In summary, of the studies reviewed, the relative effectiveness of 25(OH)D3 to vitamin D3 for raising vitamin D status (Table 5), ranged from 3·13 to 7·14. Previous studies have demonstrated that the season may have influences on vitamin D status(Reference Schmid and Walther13, Reference O'Mahony, Stepien and Gibney14). There were two studies conducted during the winter which may have minimised any confounding influence of cutaneous vitamin D synthesis from UV radiation (Reference Barger-Lux, Heaney and Dowell47, Reference Cashman, Seamans and Lucey51). Other studies have longer intervention periods of 6 months or more, which could not have avoided some cutaneous synthesis. Furthermore, baseline status may be another factor that influences the relative effectiveness factor. The study of Catalano et al. had the highest factor of 7·14 in the present review, and the baseline concentration of 25(OH)D of the study participants was higher (>50 nmol/l) than the others(Reference Catalano, Morabito and Basile54). Therefore, the different relative effectiveness seen in different studies may be due to the different characteristics or genotypes of the subjects, or different study designs.

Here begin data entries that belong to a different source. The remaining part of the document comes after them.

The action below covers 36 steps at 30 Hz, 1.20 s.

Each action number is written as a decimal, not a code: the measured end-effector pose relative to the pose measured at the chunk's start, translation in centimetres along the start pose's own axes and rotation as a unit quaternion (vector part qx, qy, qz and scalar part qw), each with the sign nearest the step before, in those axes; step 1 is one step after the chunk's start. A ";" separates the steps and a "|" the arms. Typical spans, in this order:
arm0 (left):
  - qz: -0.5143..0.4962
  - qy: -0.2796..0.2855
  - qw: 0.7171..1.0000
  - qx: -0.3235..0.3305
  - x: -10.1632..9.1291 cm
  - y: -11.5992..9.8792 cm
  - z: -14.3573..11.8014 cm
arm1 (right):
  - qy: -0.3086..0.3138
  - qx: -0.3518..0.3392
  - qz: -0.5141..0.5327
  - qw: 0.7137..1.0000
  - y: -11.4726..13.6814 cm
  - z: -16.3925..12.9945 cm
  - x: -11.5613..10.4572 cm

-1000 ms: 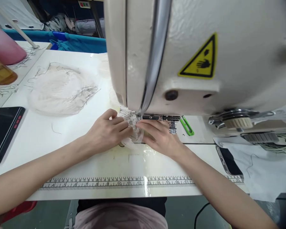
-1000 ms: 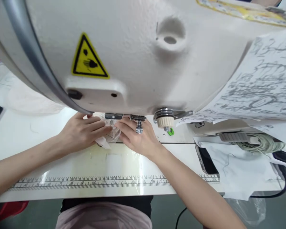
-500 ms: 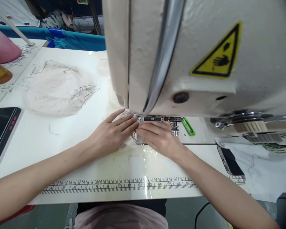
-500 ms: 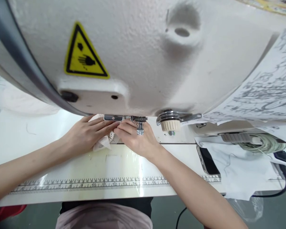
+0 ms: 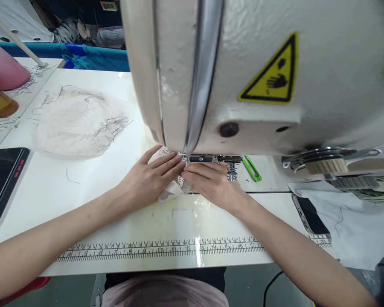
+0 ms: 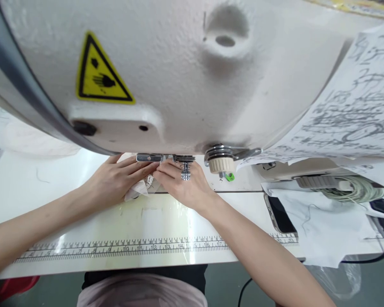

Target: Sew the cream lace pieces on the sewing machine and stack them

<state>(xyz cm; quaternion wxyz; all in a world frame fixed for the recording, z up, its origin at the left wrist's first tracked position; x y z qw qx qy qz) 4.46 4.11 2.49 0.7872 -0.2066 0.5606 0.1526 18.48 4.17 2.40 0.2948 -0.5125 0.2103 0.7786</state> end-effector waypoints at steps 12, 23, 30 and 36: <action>-0.024 -0.020 0.999 -0.015 0.2 -0.1 0.1 | -0.044 -0.001 -0.014 0.999 -0.6 -0.4 -0.7; 0.018 -0.007 1.000 -0.022 0.2 0.0 0.3 | -0.032 0.072 0.041 0.996 -1.6 -0.5 0.3; 0.003 -0.019 0.999 0.036 -0.1 0.0 -0.3 | -0.027 -0.024 -0.128 0.991 0.2 -0.4 0.0; -0.022 -0.033 0.998 0.054 -0.5 0.9 -0.4 | -0.058 -0.038 -0.212 0.975 1.4 -0.2 -0.3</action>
Point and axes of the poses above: each hand's wrist, its own z-axis towards the middle knuckle, its own x-axis out of the palm, y = z × x, the point moved 6 cm from there along z, towards the middle knuckle, and after that the axes turned 14 degrees about -z, right-handed, at the moved point
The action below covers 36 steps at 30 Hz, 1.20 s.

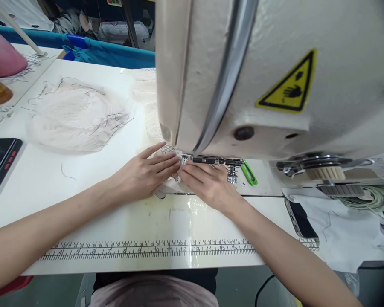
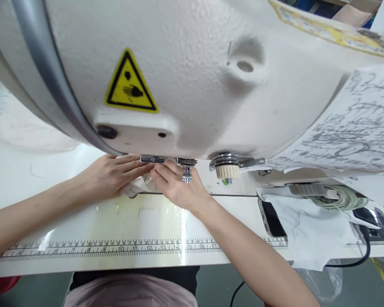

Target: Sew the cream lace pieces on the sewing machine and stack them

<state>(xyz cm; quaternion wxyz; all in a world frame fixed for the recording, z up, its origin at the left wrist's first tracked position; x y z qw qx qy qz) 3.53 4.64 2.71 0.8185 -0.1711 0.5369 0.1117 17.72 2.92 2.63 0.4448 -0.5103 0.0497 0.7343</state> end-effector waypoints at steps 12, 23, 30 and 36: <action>0.030 0.005 0.999 -0.012 -0.1 0.0 0.4 | -0.028 0.005 0.024 0.999 0.2 0.9 -0.6; 0.055 0.001 0.997 -0.045 0.1 -0.4 0.5 | -0.017 0.012 0.033 0.999 -0.1 0.4 -0.4; 0.083 -0.007 0.995 -0.050 0.2 -0.7 0.6 | -0.026 0.012 0.046 0.999 -0.7 0.1 -0.4; 0.095 -0.021 0.994 -0.040 0.0 -0.8 0.5 | -0.036 0.015 0.041 0.998 -1.1 0.0 -0.1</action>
Point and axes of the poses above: each hand's wrist, its own z-axis towards the middle knuckle, its own x-axis out of the palm, y = z × x, the point moved 6 cm from there along z, towards the middle knuckle, and after that the axes turned 14 degrees about -z, right-handed, at the moved point
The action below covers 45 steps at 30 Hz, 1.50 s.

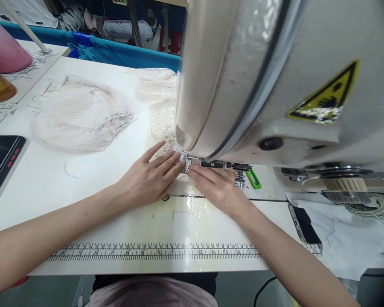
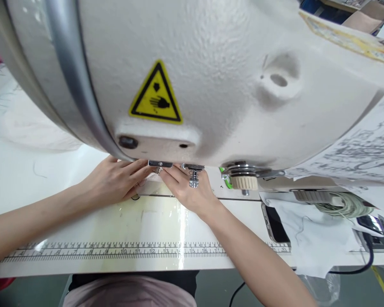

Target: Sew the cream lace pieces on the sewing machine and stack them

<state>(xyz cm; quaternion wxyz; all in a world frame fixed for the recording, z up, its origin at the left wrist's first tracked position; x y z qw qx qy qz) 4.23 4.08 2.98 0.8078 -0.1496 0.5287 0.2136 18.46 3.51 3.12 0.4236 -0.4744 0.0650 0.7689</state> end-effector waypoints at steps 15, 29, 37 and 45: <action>0.002 0.012 1.000 -0.005 0.2 0.3 -0.2 | 0.021 0.027 0.024 0.999 -0.8 -0.4 0.7; -0.035 -0.011 0.997 0.061 -0.5 -0.9 0.1 | 0.027 0.021 -0.005 0.999 -0.7 -0.2 0.7; -0.058 -0.015 0.997 0.039 -0.8 -0.3 0.1 | 0.020 -0.011 -0.056 0.998 0.2 0.2 0.2; -0.068 -0.002 0.997 0.021 -0.5 0.3 -0.2 | 0.029 0.005 -0.041 0.999 0.9 0.6 0.3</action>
Point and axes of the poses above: each hand's wrist, its own z-axis towards the middle knuckle, its own x-axis out of the palm, y = z × x, the point moved 6 cm from there along z, towards the middle knuckle, and after that the axes turned 14 degrees about -z, right-handed, at the moved point
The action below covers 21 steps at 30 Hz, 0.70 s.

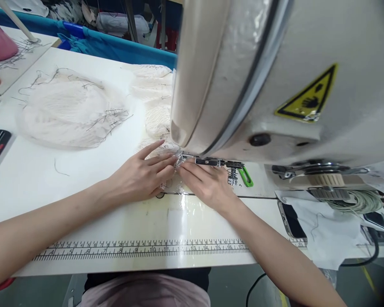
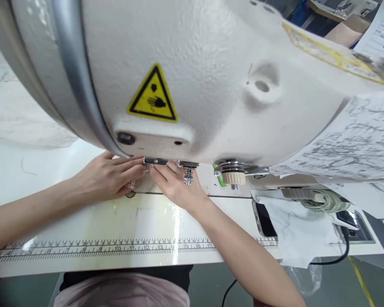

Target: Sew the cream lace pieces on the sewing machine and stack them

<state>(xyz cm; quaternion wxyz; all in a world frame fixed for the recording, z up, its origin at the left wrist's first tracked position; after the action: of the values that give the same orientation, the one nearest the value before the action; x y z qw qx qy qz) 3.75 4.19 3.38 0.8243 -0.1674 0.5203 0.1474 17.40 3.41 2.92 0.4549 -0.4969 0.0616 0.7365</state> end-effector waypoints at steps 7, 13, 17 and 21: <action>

Overall, evidence suggests that dietary 25(OH)D3 can more effectively increase serum 25(OH)D concentrations than vitamin D3 and may also be absorbed faster reaching a serum or plasma 25(OH)D plateau earlier than vitamin D3 supplementation. Furthermore, supplementation with 25(OH)D3 may also have more benefits to human health compared with vitamin D3 in a general healthy population. Bischoff-Ferrari et al. reported that 20 µg 25(OH)D3 supplementation over 4 months led to a 5·7 mmHg decrease in systolic blood pressure and improvements in several markers of innate immunity in healthy postmenopausal women(Reference Bischoff-Ferrari, Dawson-Hughes and Stocklin62).

For patients with different diseases and receiving long-term medication, studies(Reference Mehrotra, Kermah and Budoff63Reference Griz, Bandeira and Diniz65) showed that several drugs (e.g. antiepileptic agents, glucocorticoids, antiretroviral or anti-oestrogen drugs) interfered with vitamin D metabolism, which resulted in patients being more likely to have low vitamin D status. Thus, it is not only important to increase vitamin D status in the generally healthy population but also in patients with specific illnesses and receiving certain medication. Therefore, the studies using 25(OH)D3 treatments in patients were also summarised in Table 4(Reference Hahn, Halstead and Teitelbaum46, Reference Jean, Terrat and Vanel48, Reference Banon, Rosillo and Gomez53Reference Navarro-Valverde, Sosa-Henriquez and Alhambra-Exposito56), and those studies consistently reported that chronic 25(OH)D3 supplementation effectively increased serum 25(OH)D concentrations. For example, Ortego-Jurado et al. showed a lower daily dose of 8·85 µg 25(OH)D3 to be more effective than a 20 µg dose of vitamin D3 for increasing vitamin D status in patients with autoimmune disease who were treated with a low dose of glucocorticoids throughout the year(Reference Ortego-Jurado, Callejas-Rubio and Rios-Fernandez55). Similarly, the study of Banon et al. showed that a monthly dose of 400 µg 25(OH)D3 was safe and effective at improving vitamin D status of HIV-infected patients throughout the year(Reference Banon, Rosillo and Gomez53).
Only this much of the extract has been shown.